To Shaftesbury the husband’s ‘authority’ and the wife’s ‘genial influence, constituted two domestic pillars of society.3 Even the normally staid City Press, a paper for solid City merchants and bankers, spoke in softer tones when it wrote of the family: ‘“Home” means comfort, rest, peace, love, holiness. There is sanctity in the word home, growing out of the sweetness of the affections it cherishes.’4 The City Press’s use of the word ‘sanctity’ was not casual, for the Victorians deified or at least ascribed spiritual properties to the home. Ruskin, in a famous passage, referred to the ideal home as ‘the place of Peace; the shelter, not only from all injury, but from all terror, doubt, and division … it is a sacred place, a vestal temple, a temple of the hearth watched over by Household Gods’, while to J.A. Froude, adrift in a world of unbelief, ‘It is home … Home — yes, home is the one perfectly pure earthly instinct we have.’5 Whether valued as a nursery of civic virtues or as a refuge from the tensions of society, the family was worshipped throughout the Victorian period; it was more than a social institution, it was a creed and it was held as a dogma carrying all the force of tradition that family life distinguished England from less stable and moral societies.

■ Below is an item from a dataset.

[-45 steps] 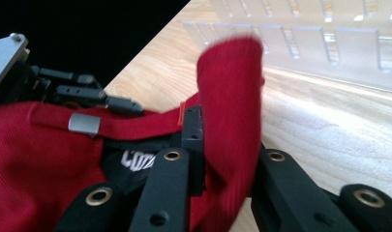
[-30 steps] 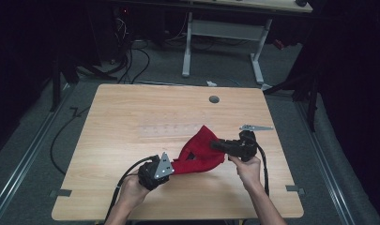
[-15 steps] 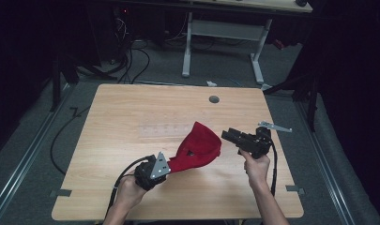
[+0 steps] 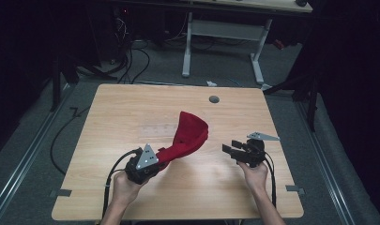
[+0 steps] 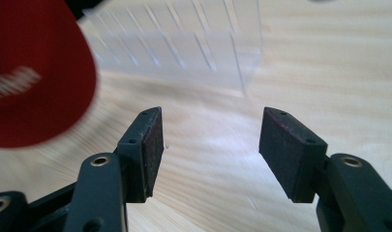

One Edwardian observer noted:
It is customary to point to the ideal of a united and home-loving family as the deepest tradition of English life. The English dinner, with its complete circle — the father at the head, the mother at the foot of the table, and the youngest saying grace — it is a picture frequently compared with the restaurant life of the Continent, or the greater independence of boys and girls in the United States. So strong is the belief in this family life as the key to true English happiness, so intense the desire to retain it throughout the land, that it has become usual to test each social or economic reform that is advanced by calculating its effect upon this national characteristic.6
In short, the Victorians regarded it as axiomatic that the home was the foundation and the family the cornerstone of their civilization and that within the family were first learned the moral, religious, ethical and social precepts of good citizenship.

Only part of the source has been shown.